April 4, 2012 at 2:46 am
Hello,
As I am relatively new to SQL and still puzzling over some of the mysteries it offers up at times, I wonder if someone could explain in simple terms why I get the performance differential with a DELETE using different indexing strategies on both tables concerned.
Now I know that indexing tables can have an enormous effect on the performance of all sorts of SQL operations, but it's the following scenario that confuses me somewhat.
here's what I'm doing:
I have two tables, one called TempSales2 and the other called TempSales. Both tables have a column of type INT called RecID and I'm using this to DELETE rows from TempSales2 where the same RecID value does NOT exist in TempSales.
To achieve this, the following is the statement I am using:
DELETE FROM TempSales2
WHERE NOT EXISTS (SELECT 1 FROM TempSales
WHERE RecID = dbo.TempSales2.RecID);Now, originally I had only one index for either table and that was a UNIQUE index on the RecID column of the TempSales table. My reason for this was because I believed that the sub-query would greatly benefit if the RecID column value being passed from the DELETE statement from the TempSales2 table could be located much faster if the table being searched (I.e. TempSales) were indexed on its RecID column. My understanding is therefore that the DELETE statement is reading through an unordered table and executing the sub-query each time it reads a row and then the ReciD value is then compared within the sub-query. So, it's the sub-query that has to be fast.
In addition, I figured that as the table being deleted from (I.e. TempSales2) was not searched or ordered AND that having an index would slow deletion, that this table should remain unindexed.
The tables being searched/deleted had approximately 36 million rows each. The scenario above took some 6 hours and 2 minutes to run. I had deliberately engineered the data so that all rows in the TempSales2 table should be deleted - and they were.
A former colleague who was our resident SQL expert at the time suggested that I should also index the RecID column on the table being deleted from as this would speed up things considerably. I therefore reset all data and tried again this time adding a UNIQUE index to the suggested column.
The result? Well, this time the task completed in just over 10 minutes! A massive improvement in performance, but one I cannot understand given my novice status.
If anyone can help me with this - please in simple terms - I would much appreciate it.

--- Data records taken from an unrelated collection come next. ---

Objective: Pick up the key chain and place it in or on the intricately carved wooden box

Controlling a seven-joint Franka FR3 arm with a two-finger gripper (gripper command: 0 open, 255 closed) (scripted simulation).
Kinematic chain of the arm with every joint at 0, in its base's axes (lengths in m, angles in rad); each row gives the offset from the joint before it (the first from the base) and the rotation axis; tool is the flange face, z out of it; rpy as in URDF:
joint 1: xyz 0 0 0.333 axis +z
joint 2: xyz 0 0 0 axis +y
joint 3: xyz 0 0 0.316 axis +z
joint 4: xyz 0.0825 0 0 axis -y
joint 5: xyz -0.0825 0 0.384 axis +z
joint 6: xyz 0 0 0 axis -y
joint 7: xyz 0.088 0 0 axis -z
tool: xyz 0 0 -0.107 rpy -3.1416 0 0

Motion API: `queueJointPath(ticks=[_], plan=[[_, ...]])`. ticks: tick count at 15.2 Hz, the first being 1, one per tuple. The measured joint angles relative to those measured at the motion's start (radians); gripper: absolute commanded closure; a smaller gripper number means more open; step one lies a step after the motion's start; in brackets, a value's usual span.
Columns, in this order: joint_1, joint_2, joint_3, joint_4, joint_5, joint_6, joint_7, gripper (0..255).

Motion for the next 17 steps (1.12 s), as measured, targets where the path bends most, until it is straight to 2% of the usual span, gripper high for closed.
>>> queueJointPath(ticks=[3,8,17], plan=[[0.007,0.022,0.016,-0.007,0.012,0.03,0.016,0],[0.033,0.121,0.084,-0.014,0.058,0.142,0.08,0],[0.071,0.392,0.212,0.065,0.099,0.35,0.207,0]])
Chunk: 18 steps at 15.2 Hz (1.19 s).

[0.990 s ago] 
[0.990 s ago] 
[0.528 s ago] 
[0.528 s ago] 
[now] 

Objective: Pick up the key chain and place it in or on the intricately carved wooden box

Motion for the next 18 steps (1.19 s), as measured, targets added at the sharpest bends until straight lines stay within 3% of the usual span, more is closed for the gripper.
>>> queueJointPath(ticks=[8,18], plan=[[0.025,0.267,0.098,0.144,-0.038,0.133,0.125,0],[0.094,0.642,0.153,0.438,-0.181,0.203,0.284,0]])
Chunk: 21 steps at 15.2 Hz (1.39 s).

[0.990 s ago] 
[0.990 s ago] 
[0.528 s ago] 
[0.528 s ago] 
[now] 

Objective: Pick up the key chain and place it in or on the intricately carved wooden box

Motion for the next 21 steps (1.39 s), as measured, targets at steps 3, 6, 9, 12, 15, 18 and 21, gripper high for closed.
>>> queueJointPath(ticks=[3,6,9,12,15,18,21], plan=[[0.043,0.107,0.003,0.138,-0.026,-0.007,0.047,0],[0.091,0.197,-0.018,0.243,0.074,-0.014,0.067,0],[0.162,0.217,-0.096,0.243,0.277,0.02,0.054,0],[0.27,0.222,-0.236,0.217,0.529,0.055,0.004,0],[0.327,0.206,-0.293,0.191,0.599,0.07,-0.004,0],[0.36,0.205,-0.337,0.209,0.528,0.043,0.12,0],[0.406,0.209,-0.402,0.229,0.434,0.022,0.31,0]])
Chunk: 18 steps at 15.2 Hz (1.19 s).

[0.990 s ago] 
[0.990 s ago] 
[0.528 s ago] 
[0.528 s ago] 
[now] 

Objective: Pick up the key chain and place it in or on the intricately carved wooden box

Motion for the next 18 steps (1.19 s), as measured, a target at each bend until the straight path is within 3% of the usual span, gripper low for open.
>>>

People often tell me that it's not necessary to understand why, only to "do". But I'm somewhat anal in this regard and like to understand why things work the way they do.
Also, if there's a better way to perform this DELETE, then by all means let me know. My code is only the way I know how to achieve what I need, so please feel free to show me something better.
Regards
Steve
April 4, 2012 at 5:44 am
Without setting up the tests, I can't tell you why. But... I can tell you where to look.
Check out both execution plans. In fact, you don't have to rerun the full set of tests. Just reset the structures and update the statistics and get estimated execution plans. They will tell you how the indexes are being used for each structure and that will tell you why it's working the way it is.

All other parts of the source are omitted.